* **EXERCISE AIM**
Find how many lines in the data below mention "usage". Give the number only.

[Collected data]

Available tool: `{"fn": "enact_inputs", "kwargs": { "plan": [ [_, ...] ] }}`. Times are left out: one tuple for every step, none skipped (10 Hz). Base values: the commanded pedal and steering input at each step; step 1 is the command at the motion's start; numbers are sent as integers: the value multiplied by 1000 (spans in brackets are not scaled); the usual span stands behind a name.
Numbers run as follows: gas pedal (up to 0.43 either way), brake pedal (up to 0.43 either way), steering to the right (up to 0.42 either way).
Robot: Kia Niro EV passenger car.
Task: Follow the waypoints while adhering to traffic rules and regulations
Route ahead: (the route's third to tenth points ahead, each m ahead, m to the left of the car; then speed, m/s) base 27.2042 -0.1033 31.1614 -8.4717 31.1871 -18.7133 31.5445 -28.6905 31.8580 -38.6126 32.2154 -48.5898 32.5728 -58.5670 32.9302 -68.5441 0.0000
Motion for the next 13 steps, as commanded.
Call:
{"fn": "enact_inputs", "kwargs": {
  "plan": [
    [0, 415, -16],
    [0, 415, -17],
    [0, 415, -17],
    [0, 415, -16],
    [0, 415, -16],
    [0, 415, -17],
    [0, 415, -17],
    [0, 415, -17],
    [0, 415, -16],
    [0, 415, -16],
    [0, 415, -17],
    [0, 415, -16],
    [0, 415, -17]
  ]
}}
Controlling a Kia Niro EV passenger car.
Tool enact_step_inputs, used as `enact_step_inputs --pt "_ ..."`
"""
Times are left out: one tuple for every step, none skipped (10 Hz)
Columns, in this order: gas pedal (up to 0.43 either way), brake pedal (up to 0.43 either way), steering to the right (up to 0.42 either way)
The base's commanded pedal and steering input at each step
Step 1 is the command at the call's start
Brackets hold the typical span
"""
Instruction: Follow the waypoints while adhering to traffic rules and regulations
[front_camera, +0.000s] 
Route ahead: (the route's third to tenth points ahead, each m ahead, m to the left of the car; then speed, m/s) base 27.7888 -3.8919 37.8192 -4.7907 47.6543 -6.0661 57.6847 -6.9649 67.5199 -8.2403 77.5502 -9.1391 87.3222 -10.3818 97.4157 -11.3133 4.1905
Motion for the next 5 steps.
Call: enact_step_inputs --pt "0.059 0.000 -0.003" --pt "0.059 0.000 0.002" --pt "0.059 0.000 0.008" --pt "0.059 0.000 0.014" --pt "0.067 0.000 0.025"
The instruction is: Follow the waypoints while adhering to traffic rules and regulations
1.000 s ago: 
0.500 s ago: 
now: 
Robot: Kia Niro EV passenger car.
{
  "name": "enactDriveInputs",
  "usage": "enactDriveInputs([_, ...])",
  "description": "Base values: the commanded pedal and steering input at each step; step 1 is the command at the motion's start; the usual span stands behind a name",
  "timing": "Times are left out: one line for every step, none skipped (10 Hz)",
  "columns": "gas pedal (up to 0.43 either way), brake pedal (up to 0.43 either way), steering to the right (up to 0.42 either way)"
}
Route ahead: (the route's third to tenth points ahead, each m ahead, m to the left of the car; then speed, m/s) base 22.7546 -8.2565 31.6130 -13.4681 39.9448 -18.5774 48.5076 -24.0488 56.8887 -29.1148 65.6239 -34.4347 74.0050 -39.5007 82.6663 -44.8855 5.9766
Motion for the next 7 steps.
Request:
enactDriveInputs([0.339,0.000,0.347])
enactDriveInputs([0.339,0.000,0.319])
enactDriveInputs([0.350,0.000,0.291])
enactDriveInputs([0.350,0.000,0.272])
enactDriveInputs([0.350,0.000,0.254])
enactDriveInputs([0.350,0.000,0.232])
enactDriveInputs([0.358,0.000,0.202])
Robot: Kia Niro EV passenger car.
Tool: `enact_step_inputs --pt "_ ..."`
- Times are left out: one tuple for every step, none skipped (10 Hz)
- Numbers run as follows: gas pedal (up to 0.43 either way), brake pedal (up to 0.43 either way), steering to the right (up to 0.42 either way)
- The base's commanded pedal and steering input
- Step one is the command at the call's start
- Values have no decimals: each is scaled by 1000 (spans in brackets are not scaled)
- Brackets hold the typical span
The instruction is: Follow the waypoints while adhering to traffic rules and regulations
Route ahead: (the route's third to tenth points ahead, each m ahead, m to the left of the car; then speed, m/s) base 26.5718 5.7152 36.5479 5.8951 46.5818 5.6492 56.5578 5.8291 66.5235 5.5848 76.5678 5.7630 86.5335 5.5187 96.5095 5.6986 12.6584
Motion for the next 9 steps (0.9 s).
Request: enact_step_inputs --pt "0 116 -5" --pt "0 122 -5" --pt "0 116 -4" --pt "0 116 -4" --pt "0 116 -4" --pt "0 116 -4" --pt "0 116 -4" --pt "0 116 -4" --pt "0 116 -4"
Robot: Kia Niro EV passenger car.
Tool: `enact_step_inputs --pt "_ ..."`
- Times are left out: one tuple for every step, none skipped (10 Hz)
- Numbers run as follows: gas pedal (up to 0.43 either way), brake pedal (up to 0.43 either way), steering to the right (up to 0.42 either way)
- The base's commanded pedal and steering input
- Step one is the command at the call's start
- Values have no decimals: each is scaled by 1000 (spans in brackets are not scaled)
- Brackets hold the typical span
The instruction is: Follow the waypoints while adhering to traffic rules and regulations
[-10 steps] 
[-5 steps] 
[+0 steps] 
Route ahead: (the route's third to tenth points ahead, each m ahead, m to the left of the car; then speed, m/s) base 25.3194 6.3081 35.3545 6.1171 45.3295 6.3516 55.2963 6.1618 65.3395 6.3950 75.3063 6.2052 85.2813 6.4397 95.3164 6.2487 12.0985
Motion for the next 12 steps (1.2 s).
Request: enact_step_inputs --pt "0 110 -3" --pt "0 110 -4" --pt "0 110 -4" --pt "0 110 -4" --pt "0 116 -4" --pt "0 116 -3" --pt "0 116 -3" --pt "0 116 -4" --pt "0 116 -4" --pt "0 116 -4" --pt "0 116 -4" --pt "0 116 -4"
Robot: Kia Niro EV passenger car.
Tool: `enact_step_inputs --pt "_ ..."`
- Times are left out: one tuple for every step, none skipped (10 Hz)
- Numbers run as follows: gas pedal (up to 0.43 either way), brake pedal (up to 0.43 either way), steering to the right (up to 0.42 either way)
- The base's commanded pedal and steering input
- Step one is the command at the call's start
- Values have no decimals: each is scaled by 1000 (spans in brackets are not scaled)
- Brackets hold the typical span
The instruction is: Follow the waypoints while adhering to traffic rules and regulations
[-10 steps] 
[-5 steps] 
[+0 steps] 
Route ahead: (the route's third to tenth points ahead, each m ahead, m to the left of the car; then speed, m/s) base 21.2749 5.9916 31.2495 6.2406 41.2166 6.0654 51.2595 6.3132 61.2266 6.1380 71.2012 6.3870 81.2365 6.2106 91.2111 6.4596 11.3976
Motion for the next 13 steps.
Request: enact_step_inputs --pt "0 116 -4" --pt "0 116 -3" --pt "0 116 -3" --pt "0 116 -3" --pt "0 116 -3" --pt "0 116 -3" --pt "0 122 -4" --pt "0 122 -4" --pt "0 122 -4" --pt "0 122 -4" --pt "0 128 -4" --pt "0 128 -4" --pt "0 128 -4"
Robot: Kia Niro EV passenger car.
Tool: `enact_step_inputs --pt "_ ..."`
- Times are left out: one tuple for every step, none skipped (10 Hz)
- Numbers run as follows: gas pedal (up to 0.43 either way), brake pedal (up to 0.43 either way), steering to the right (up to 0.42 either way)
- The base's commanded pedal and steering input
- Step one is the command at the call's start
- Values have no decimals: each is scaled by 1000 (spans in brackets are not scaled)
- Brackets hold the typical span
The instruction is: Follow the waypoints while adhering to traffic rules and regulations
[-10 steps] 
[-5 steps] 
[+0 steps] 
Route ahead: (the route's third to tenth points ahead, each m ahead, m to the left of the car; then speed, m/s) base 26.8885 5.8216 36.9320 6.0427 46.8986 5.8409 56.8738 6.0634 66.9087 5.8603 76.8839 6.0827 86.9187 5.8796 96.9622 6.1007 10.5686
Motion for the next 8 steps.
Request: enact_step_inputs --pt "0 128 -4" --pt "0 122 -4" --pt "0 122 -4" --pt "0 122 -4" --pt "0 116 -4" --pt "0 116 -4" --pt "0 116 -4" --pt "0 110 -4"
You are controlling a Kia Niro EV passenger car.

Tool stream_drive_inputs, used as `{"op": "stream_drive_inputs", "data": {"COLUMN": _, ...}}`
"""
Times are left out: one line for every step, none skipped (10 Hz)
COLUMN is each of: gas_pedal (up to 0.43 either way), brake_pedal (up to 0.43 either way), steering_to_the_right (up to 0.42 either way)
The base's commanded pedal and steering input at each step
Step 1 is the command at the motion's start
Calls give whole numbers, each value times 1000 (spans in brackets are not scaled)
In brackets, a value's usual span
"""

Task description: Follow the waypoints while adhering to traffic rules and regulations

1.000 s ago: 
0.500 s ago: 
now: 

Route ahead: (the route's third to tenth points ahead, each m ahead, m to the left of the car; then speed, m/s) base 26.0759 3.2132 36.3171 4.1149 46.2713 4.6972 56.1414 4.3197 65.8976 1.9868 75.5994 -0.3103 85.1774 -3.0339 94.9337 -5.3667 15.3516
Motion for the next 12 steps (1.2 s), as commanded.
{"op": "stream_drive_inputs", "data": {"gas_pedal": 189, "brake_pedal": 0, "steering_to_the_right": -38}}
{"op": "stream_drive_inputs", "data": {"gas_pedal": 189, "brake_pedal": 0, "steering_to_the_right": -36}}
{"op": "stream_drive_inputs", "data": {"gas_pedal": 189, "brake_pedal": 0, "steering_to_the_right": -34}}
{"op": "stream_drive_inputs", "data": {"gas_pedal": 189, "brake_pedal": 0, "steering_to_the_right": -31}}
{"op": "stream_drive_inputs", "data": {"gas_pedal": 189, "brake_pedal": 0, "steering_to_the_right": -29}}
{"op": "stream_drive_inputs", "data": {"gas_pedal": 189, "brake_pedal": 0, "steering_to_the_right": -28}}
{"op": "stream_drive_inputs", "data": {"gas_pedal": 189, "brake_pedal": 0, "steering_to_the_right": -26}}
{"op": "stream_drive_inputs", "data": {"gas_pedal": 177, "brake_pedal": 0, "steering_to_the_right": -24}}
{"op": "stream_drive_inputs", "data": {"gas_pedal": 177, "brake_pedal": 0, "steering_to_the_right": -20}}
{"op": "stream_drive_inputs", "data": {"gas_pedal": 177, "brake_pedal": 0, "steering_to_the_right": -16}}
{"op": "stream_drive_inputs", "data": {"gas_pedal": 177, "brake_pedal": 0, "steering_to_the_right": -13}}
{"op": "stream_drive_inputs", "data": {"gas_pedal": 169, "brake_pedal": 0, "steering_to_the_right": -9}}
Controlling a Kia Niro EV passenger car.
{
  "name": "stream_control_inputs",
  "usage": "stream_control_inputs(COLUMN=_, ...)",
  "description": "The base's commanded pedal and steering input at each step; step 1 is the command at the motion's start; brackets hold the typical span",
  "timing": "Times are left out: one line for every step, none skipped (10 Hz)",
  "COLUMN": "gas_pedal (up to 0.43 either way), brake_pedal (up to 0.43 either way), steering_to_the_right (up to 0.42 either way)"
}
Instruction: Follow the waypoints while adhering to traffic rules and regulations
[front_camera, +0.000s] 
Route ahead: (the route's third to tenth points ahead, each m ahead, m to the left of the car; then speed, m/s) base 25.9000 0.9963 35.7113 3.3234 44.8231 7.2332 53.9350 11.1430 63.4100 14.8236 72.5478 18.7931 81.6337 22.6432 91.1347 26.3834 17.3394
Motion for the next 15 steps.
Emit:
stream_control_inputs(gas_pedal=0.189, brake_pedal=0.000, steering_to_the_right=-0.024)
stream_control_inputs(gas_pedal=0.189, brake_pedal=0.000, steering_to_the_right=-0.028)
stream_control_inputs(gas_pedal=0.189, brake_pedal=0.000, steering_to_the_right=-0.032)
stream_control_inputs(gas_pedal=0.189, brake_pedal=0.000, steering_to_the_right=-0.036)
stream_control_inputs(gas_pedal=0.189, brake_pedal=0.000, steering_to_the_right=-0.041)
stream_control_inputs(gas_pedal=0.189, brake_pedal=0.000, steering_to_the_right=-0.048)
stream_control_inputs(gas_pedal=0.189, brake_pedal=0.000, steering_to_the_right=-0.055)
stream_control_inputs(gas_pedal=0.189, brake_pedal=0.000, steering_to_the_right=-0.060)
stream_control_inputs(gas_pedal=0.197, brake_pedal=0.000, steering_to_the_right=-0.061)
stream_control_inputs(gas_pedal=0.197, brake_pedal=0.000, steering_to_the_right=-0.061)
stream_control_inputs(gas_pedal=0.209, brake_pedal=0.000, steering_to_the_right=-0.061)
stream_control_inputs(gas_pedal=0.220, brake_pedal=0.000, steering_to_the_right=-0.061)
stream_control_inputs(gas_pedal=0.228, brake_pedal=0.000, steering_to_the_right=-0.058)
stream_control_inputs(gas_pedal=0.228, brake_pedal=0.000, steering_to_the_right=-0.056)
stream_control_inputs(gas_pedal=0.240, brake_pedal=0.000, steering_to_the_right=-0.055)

* **RESULT OF THE TASK**
2